Fictitious character in eponymous American TV detective crime drama series

Lieutenant Frank Columbo is the main character in the American detective crime drama television series Columbo, in which is he portrayed by Peter Falk. The character was created by Richard Levinson and William Link. Columbo is a shrewd and exceptionally observant homicide detective who often disguises his aptitude with his inelegant, shambling manner; trademarks of his blue-collar ethos include his rumpled beige raincoat, cigar and relentless investigative approach. Columbo's "everydayness" is what enables him to succeed, as "his attunement to routines and their disruption, to habits of speech and behaviour, and to the things people ordinarily say and do ... makes his distinctive mode of detection possible, allowing him to notice when something doesn’t ‘fit’."

==Character history==

The episode of The Chevy Mystery Show in which Columbo first appears, depicted by Bert Freed

Columbo first appeared in a 1960 episode of The Chevy Mystery Show titled "Enough Rope", wherein he was portrayed by Bert Freed. After this, the character was portrayed almost invariably by Peter Falk, who appeared in the role from 1968 through 2003.

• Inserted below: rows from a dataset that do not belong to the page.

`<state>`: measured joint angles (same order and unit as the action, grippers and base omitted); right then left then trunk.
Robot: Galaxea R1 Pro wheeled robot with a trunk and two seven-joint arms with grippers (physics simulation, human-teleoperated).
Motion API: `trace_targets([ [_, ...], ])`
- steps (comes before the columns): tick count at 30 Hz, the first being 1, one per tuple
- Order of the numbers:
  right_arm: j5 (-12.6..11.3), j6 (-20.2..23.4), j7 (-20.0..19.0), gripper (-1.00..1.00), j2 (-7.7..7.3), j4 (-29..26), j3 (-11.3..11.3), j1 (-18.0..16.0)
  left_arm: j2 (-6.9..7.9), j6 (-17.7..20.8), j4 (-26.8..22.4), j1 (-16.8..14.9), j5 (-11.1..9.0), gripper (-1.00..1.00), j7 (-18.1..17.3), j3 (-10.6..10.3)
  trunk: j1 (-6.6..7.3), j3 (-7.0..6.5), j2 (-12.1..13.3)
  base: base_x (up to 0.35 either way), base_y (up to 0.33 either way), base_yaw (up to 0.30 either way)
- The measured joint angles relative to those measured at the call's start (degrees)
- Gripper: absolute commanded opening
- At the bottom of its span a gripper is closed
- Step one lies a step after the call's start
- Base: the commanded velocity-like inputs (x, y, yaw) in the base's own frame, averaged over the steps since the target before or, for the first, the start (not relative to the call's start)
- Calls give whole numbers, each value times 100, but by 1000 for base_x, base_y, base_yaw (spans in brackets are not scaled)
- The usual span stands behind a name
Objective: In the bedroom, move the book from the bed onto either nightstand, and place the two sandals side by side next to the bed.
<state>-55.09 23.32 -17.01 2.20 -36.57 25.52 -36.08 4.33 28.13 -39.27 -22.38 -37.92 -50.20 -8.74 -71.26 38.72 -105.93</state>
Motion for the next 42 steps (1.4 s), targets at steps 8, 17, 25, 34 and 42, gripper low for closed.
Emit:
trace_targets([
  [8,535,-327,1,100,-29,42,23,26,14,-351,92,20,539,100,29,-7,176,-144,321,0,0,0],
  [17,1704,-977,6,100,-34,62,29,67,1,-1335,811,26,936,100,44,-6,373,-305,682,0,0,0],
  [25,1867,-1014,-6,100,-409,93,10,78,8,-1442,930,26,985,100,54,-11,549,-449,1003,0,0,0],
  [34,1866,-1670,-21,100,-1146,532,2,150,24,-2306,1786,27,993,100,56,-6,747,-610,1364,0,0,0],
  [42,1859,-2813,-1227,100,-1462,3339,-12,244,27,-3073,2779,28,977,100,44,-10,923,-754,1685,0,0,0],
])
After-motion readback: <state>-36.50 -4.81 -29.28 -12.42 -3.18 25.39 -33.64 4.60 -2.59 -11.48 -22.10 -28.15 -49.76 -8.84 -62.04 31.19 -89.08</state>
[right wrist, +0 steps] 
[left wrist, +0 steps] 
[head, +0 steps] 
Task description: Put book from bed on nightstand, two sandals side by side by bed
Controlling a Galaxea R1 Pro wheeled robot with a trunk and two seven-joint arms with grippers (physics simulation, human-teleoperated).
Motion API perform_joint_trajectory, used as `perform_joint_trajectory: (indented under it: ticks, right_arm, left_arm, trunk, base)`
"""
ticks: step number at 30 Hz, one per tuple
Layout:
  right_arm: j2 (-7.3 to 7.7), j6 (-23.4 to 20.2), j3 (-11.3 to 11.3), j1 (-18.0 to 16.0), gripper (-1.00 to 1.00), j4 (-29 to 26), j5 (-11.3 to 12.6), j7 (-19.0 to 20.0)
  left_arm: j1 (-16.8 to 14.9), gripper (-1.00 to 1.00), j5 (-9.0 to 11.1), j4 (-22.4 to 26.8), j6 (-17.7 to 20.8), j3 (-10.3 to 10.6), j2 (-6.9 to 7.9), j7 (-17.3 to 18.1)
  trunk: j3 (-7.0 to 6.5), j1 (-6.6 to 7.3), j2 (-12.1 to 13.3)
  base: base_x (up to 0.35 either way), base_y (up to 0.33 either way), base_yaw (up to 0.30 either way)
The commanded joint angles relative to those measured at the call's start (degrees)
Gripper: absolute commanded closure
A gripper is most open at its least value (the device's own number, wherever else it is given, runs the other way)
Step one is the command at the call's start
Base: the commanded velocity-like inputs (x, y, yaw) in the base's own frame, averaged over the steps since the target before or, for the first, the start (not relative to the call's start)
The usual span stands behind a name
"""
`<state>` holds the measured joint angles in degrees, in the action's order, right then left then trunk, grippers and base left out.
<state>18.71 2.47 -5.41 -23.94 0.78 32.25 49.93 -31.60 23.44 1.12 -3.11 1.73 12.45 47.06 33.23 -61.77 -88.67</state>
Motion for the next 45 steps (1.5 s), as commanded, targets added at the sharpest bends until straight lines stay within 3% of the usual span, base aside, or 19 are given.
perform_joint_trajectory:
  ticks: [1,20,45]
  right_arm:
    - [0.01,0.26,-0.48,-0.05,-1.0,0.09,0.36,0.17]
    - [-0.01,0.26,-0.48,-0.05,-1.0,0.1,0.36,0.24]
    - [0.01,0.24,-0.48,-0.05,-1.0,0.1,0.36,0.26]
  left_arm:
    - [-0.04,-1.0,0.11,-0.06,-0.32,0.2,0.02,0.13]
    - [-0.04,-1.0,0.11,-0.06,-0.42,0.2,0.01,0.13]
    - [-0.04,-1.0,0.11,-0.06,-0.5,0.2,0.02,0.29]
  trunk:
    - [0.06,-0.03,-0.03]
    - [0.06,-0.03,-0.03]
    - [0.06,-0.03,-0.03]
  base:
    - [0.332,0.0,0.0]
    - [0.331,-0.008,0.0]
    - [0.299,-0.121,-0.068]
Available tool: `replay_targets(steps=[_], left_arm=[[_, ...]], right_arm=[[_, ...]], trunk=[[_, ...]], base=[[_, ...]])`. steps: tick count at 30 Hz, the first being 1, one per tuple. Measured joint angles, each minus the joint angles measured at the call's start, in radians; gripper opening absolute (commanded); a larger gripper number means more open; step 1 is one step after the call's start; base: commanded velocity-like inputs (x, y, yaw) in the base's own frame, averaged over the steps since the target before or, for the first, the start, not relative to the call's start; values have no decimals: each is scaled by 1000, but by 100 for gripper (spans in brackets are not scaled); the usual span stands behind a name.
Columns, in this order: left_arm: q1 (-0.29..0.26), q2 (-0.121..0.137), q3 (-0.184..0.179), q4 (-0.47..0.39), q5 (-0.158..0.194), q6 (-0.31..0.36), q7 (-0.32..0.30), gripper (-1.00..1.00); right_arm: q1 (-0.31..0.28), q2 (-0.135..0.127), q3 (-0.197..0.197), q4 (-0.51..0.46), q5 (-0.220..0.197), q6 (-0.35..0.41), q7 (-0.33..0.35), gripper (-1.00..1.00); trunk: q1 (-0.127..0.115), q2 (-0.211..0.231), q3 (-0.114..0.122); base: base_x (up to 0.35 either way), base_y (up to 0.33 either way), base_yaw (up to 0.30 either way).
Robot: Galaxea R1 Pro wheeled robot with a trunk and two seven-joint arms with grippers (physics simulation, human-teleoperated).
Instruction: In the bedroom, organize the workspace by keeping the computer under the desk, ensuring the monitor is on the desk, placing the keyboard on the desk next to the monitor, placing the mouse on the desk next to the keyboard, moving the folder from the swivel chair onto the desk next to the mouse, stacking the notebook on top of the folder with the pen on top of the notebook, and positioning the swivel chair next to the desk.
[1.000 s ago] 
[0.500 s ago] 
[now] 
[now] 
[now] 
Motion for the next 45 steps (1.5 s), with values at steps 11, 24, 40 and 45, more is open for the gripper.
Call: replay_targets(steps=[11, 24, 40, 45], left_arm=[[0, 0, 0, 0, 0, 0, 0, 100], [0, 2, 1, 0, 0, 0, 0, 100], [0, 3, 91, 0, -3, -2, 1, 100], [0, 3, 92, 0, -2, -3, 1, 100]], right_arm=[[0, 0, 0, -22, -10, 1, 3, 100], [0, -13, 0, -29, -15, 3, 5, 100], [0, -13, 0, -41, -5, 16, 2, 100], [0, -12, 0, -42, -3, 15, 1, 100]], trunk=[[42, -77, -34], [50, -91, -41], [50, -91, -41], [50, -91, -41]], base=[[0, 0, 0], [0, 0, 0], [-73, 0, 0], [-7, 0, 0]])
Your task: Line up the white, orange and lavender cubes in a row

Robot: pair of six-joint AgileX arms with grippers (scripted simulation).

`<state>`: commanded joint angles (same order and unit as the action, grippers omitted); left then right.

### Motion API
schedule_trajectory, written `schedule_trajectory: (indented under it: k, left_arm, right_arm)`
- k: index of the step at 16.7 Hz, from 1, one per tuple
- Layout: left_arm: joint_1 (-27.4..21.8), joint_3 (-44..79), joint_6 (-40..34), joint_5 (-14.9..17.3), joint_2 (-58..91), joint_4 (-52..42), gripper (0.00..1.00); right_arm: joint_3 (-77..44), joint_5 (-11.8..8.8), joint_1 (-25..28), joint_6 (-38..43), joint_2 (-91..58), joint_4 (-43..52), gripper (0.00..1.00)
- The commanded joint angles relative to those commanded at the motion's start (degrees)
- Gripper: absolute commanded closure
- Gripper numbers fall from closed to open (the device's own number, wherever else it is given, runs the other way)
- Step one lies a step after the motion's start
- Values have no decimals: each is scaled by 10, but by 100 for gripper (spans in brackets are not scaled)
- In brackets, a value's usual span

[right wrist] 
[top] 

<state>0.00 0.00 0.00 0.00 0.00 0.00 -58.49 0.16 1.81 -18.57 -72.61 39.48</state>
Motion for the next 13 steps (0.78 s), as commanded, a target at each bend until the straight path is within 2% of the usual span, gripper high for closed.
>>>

Levinson and Link said that the character was based on the Crime and Punishment character Porfiry Petrovich. Roger Ebert speculated that Columbo's character was also influenced by Inspector Fichet from the French suspense-thriller film Les Diaboliques.

Columbo's signature catchphrase, "just one more thing", originated when Levinson and Link were writing a scene in which Columbo interrogated a criminal before leaving his apartment. The scene was too short, however, and they could not add conversation into the middle of the scene as they were using a typewriter, and that would require rewriting the scene from the beginning. They decided to fix this by having Columbo stick his head back through the door and say "just one more thing" as if he had forgotten something.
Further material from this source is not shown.